Mr. Lioy received lifetime achievement awards in both exposure science and air-pollution research, according to the Rutgers website.
He also sat on an Environmental Protection Agency technical advisory panel that, in the years after Sept. 11, sought to determine levels of exposure to 9/11 toxins among workers and residents near the site.
His book, published in 2010, was directed at lay audiences, and explained the hazards of the high concentration of large particles in the Sept. 11 dust samples he studied. That complex mess of particles contributed to the “World Trade Center cough” that still plagues many first-responders.
‘Blizzard’ At South Tower
He described seeing the South Tower go “down like a piston” from his home in New Jersey, unleashing a “blizzard of white dust,” as described by the Government Accountability Office in a later report. That smoke and dust would reach as far as areas of Brooklyn along the East River.

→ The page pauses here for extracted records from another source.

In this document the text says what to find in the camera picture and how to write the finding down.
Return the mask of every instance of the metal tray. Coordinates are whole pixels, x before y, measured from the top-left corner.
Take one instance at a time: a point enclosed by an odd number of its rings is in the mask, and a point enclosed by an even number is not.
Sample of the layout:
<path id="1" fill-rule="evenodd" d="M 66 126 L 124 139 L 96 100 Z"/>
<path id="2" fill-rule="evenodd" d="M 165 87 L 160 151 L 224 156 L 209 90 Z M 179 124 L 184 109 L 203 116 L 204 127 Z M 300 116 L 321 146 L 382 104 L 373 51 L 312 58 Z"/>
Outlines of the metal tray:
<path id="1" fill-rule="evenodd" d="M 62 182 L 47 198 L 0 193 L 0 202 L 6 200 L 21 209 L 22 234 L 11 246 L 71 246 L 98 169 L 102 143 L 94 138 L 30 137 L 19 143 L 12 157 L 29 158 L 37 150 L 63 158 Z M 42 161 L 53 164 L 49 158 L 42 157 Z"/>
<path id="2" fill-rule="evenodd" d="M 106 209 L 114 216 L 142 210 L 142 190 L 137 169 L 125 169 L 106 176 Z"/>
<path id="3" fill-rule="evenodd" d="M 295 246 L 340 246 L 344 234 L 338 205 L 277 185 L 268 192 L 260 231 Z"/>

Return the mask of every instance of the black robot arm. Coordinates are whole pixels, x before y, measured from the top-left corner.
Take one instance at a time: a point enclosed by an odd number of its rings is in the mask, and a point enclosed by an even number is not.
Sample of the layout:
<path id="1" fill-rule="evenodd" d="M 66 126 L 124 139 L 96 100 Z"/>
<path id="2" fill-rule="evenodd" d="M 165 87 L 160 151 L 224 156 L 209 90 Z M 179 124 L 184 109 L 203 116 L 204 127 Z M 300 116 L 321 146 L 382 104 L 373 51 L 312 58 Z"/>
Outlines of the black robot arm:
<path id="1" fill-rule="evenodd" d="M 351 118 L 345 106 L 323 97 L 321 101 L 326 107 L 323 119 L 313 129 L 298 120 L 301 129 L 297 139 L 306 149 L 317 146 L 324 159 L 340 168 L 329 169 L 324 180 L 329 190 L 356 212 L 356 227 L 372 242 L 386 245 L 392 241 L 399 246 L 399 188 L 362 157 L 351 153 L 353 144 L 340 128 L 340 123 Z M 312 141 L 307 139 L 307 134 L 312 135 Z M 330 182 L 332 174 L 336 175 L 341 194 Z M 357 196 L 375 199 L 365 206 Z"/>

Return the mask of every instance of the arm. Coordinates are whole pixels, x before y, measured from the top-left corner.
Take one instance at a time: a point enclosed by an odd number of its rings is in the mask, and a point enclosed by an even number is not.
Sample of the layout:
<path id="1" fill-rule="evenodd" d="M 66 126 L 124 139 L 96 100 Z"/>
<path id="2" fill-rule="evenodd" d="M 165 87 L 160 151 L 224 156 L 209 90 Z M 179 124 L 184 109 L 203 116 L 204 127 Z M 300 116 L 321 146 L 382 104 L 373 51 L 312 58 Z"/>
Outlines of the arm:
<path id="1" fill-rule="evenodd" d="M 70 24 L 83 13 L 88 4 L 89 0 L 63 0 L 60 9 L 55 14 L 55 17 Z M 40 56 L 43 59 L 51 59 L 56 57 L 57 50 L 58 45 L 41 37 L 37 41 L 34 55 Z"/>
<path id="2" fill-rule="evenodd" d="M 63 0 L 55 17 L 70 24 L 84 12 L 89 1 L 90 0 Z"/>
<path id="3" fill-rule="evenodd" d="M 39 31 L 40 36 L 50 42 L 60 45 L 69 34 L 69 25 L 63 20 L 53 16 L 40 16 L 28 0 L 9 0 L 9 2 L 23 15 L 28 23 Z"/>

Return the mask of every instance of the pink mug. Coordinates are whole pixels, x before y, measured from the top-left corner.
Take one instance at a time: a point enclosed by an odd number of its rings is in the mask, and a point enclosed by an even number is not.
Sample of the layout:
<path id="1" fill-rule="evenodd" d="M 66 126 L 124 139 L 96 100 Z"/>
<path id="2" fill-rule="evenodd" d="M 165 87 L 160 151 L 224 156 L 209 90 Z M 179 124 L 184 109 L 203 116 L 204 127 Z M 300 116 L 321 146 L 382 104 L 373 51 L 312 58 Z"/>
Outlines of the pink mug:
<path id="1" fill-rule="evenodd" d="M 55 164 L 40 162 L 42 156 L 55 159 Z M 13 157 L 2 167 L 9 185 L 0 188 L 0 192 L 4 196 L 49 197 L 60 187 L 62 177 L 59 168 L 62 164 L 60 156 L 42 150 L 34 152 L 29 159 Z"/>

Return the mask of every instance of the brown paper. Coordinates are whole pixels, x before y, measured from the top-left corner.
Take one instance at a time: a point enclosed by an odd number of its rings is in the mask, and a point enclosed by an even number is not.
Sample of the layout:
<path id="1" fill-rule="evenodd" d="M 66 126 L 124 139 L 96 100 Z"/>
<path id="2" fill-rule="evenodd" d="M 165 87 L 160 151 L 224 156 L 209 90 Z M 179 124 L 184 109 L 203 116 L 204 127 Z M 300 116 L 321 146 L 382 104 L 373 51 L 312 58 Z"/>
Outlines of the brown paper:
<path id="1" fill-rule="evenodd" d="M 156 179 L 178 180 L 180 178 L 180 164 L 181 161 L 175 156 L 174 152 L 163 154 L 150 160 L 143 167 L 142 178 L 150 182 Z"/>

The cloud was eventually found to contain dozens of toxins, including PCBs, silica dust and many carcinogenic volatile organic compounds. Mr. Lioy argued in his book that an early focus on the asbestos content of the dust was misplaced, focusing instead on other very large inhaled particles like glass fibers and pulverized cement that got caught in the upper airways.
His more-conservative approach while serving on the EPA panel differed at times from that of labor and community leaders seeking greater intervention by public health officials. A program to test and clean lower Manhattan residences and workplaces instituted by the EPA after the panel disbanded was criticized by some activists as watered-down. But Mr. Lioy’s research was used widely by scientists seeking to understand the make-up of the deadly Sept. 11 dust, and his samples provided a valuable opportunity for study, since they were among the few collected in the immediate aftermath of the attacks.
Mr. Lioy passed away after collapsing in Newark International Airport. He is survived by his wife, Jean, as well as his mother, his sister, his son, Jason, and two grandchildren.